Where does the word "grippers" occur in the material? Copy each line that has it.

#####

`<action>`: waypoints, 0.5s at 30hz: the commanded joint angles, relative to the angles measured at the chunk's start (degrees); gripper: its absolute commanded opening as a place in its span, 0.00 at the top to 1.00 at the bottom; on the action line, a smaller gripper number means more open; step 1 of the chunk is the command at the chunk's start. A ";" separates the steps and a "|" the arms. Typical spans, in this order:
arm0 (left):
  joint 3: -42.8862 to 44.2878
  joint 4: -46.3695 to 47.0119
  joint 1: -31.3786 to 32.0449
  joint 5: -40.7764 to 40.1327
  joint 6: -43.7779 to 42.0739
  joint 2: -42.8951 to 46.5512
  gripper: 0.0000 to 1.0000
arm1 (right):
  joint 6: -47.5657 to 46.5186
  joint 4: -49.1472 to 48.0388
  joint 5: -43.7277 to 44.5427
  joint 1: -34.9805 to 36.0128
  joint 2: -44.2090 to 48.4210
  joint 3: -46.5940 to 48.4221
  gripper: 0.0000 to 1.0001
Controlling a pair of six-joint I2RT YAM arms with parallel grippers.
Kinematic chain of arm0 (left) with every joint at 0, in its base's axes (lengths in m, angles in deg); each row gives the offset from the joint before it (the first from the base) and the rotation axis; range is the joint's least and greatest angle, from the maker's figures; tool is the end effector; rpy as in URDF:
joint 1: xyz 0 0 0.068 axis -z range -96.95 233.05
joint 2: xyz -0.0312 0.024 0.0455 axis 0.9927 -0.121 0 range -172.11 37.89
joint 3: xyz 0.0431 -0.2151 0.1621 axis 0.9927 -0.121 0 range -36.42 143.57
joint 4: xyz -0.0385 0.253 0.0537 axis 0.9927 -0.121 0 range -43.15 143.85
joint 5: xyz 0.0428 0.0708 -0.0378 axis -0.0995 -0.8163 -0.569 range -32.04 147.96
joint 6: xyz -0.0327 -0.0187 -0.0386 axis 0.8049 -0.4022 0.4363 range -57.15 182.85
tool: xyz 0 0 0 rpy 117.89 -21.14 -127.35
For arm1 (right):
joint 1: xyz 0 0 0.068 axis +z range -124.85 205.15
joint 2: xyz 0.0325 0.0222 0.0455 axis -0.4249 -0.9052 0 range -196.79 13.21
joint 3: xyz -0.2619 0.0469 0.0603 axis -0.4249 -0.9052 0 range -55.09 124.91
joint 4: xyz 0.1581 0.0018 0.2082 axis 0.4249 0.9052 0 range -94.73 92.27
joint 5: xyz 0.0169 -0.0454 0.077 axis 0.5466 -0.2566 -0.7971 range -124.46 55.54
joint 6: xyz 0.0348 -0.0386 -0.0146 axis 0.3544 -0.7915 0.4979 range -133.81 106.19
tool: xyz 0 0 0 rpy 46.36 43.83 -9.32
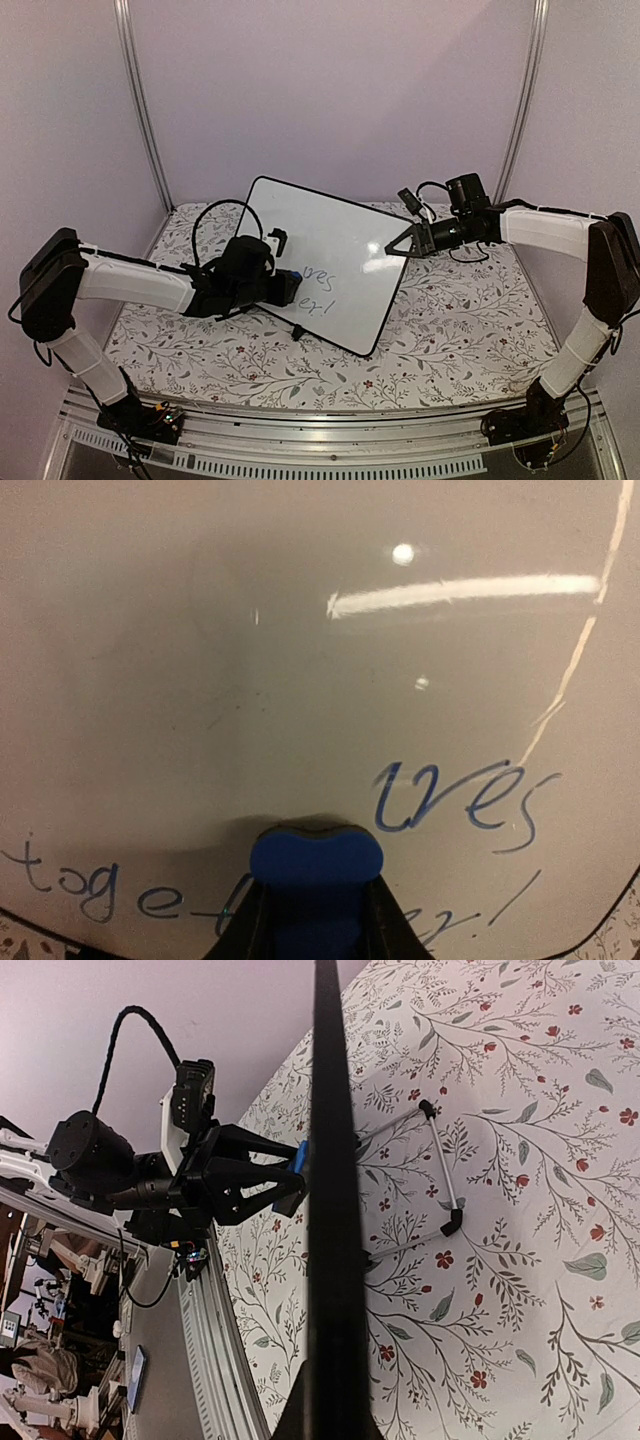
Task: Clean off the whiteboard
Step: Erase the center of the whiteboard.
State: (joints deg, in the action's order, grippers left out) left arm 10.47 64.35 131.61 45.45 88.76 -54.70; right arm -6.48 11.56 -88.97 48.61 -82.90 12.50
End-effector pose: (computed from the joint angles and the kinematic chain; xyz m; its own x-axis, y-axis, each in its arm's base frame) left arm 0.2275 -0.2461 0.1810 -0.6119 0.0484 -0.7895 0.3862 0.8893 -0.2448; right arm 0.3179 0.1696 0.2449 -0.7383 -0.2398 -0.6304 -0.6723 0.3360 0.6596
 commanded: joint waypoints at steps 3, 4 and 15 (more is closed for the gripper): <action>2.38 -3.16 0.70 0.24 -0.68 -2.86 1.00 | -3.29 4.54 -2.36 5.29 -3.55 -1.45 1.00; 3.53 -3.25 0.62 -0.03 -1.30 -3.19 1.00 | -3.29 4.60 -2.36 5.29 -3.55 -1.47 1.00; 8.83 -4.41 -1.17 -0.48 -4.90 -3.58 1.00 | -3.33 4.81 -2.39 5.38 -3.63 -0.95 1.00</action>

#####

→ Your solution
Controlling a pair of six-joint I2RT YAM arms with parallel grippers.
State: (joints deg, in the action's order, grippers left out) left arm 10.47 64.35 131.61 45.45 88.76 -54.70; right arm -6.48 11.56 -88.97 48.61 -82.90 12.50

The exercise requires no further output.